> **Task directions**: Keep to one stretch of the data below, the lines from the one with "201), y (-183" up to and including the one with "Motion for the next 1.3", and return that stretch exactly.

> **Given information**:
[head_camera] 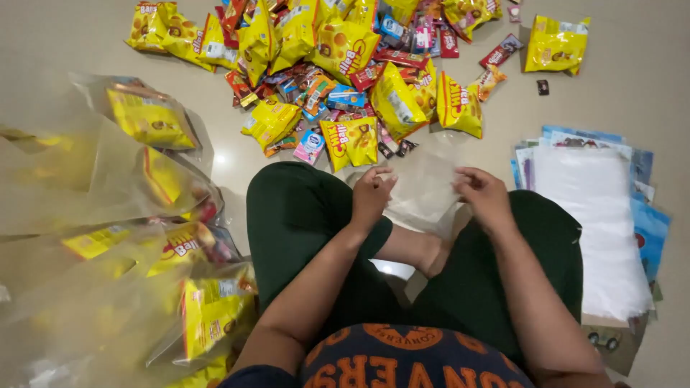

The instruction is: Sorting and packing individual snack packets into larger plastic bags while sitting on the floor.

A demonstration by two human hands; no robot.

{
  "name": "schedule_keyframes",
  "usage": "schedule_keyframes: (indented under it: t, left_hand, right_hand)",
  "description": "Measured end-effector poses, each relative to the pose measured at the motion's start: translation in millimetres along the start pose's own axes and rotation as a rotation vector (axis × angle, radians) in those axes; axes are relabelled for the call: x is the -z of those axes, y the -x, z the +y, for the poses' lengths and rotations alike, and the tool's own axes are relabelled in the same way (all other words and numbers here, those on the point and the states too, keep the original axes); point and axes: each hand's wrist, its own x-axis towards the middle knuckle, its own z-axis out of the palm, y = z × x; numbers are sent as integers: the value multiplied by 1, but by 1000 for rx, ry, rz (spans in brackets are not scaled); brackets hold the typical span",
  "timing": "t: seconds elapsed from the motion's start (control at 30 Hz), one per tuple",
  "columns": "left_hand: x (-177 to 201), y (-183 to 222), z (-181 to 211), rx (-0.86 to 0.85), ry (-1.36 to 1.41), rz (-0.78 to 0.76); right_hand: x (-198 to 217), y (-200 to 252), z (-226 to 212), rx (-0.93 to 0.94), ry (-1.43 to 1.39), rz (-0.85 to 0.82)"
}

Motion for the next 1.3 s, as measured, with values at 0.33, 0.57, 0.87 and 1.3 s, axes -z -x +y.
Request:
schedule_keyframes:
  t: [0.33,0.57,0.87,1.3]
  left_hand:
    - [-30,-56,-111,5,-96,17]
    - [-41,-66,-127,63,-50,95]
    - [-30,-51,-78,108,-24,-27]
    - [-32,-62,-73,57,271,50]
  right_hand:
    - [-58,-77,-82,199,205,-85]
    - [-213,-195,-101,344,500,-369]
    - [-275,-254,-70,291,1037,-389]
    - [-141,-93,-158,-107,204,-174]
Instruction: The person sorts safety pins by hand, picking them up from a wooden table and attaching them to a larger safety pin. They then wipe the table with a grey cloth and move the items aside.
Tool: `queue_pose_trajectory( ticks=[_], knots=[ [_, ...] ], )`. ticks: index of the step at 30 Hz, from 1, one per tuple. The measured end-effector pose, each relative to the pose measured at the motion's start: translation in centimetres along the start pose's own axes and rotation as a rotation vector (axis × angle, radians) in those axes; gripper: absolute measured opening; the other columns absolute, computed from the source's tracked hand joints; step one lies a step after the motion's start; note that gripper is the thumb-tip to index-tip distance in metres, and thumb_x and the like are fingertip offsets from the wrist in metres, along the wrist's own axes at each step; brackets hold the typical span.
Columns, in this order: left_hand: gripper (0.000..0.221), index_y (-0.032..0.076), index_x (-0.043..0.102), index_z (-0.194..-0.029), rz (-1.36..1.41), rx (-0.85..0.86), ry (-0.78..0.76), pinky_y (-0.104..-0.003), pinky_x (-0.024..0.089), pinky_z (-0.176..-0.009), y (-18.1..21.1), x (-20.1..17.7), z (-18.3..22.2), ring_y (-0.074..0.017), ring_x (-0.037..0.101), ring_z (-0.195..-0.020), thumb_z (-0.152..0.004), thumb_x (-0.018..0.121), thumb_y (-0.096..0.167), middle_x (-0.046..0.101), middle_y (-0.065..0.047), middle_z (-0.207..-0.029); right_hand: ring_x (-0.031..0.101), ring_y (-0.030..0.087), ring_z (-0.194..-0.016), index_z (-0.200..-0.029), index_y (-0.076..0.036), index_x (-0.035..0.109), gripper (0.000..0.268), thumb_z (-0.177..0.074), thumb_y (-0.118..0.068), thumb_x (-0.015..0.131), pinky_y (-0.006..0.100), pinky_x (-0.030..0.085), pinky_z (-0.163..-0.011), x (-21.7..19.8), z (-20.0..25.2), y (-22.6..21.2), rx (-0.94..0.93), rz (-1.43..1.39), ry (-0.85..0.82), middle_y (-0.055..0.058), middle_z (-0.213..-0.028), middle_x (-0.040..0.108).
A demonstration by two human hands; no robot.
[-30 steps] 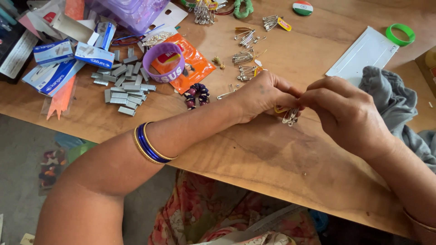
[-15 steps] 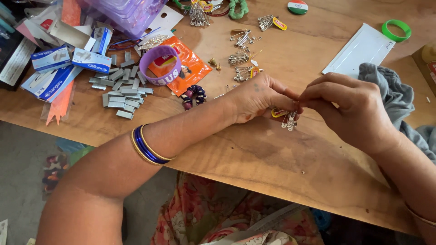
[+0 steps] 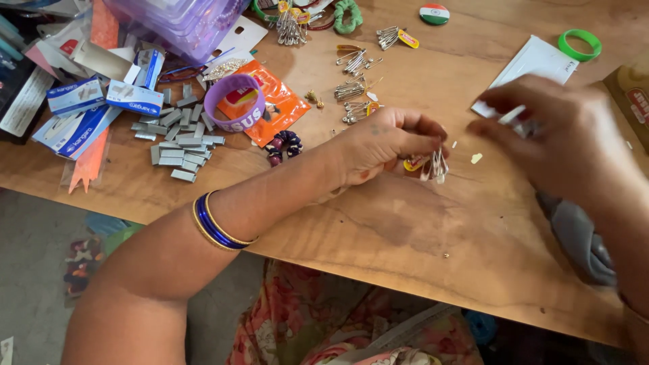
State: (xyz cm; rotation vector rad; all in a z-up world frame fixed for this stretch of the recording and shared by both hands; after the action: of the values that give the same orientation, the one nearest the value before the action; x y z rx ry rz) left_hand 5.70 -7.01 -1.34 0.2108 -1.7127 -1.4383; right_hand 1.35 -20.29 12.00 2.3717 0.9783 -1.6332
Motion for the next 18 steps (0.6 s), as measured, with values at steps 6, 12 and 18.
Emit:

> **Written solution**:
  "columns": "left_hand: x (-177 to 201), y (-183 to 222), z (-181 to 211), rx (-0.86 to 0.85), ry (-1.36 to 1.41), rz (-0.78 to 0.76); right_hand: x (-198 to 217), y (-200 to 252), z (-226 to 212), rx (-0.93 to 0.94), ry (-1.43 to 1.39), rz (-0.85 to 0.82)"
}

Motion for the next 1.3 s, as measured, with values at 0.33, 0.57, 0.87 and 1.3 s, axes -z -x +y.

That's the full output for the exercise.